Present the data once more in exactly its original form.

****

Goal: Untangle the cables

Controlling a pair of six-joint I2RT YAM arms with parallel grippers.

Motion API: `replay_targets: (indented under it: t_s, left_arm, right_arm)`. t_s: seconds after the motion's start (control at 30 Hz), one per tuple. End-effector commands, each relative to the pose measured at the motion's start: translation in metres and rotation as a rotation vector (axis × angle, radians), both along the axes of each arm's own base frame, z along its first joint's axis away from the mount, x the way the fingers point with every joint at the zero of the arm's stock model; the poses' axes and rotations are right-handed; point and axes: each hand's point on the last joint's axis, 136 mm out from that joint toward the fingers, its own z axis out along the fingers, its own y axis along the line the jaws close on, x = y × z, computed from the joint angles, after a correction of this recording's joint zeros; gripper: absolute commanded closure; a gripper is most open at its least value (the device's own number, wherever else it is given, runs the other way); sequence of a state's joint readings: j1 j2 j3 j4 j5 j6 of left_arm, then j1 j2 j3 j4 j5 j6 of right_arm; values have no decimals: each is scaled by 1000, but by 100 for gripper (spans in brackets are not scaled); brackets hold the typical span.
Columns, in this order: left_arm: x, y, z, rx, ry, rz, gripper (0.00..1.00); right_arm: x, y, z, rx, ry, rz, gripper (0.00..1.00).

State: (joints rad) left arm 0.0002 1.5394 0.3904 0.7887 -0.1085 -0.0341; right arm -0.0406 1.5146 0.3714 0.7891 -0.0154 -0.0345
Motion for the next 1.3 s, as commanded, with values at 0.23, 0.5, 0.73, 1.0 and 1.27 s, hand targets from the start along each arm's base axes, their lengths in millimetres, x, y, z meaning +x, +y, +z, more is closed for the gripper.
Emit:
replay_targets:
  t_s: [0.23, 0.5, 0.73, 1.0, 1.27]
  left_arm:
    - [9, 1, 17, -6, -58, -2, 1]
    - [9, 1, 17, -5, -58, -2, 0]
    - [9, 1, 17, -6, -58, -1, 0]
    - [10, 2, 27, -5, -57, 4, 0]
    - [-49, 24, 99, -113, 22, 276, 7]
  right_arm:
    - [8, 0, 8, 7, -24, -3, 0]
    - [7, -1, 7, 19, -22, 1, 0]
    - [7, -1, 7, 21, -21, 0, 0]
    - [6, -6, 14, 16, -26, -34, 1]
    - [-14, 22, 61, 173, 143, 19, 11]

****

Solution ::
Goal: Untangle the cables

Controlling a pair of six-joint I2RT YAM arms with parallel grippers.

Motion API: `replay_targets: (indented under it: t_s, left_arm, right_arm)`. t_s: seconds after the motion's start (control at 30 Hz), one per tuple. End-effector commands, each relative to the pose measured at the motion's start: translation in metres and rotation as a rotation vector (axis × angle, radians), both along the axes of each arm's own base frame, z along its first joint's axis away from the mount, x the way the fingers point with every joint at the zero of the arm's stock model; the poses' axes and rotations are right-handed; point and axes: each hand's point on the last joint's axis, 136 mm out from that joint toward the fingers, its own z axis out along the fingers, its own y axis along the line the jaws close on, x = y × z, computed from the joint angles, after a correction of this recording's joint zeros; gripper: absolute commanded closure; a gripper is most open at its least value (the device's own number, wherever else it is given, runs the other way); sequence of a state's joint readings: j1 j2 j3 j4 j5 j6 of left_arm, then j1 j2 j3 j4 j5 j6 of right_arm; values have no decimals: each is scaled by 1000, but by 100 for gripper (spans in brackets are not scaled); brackets hold the typical span.
Columns, in this order: left_arm: x, y, z, rx, ry, rz, gripper (0.00..1.00); right_arm: x, y, z, rx, ry, rz, gripper (0.00..1.00).

State: (joints rad) left arm 0.0002 1.5394 0.3904 0.7887 -0.1085 -0.0341; right arm -0.0406 1.5146 0.3714 0.7891 -0.0154 -0.0345
Motion for the next 1.3 s, as commanded, with values at 0.23, 0.5, 0.73, 1.0 and 1.27 s, hand targets from the start along each arm's base axes, their lengths in millimetres, x, y, z meaning +x, +y, +z, more is closed for the gripper.
Emit:
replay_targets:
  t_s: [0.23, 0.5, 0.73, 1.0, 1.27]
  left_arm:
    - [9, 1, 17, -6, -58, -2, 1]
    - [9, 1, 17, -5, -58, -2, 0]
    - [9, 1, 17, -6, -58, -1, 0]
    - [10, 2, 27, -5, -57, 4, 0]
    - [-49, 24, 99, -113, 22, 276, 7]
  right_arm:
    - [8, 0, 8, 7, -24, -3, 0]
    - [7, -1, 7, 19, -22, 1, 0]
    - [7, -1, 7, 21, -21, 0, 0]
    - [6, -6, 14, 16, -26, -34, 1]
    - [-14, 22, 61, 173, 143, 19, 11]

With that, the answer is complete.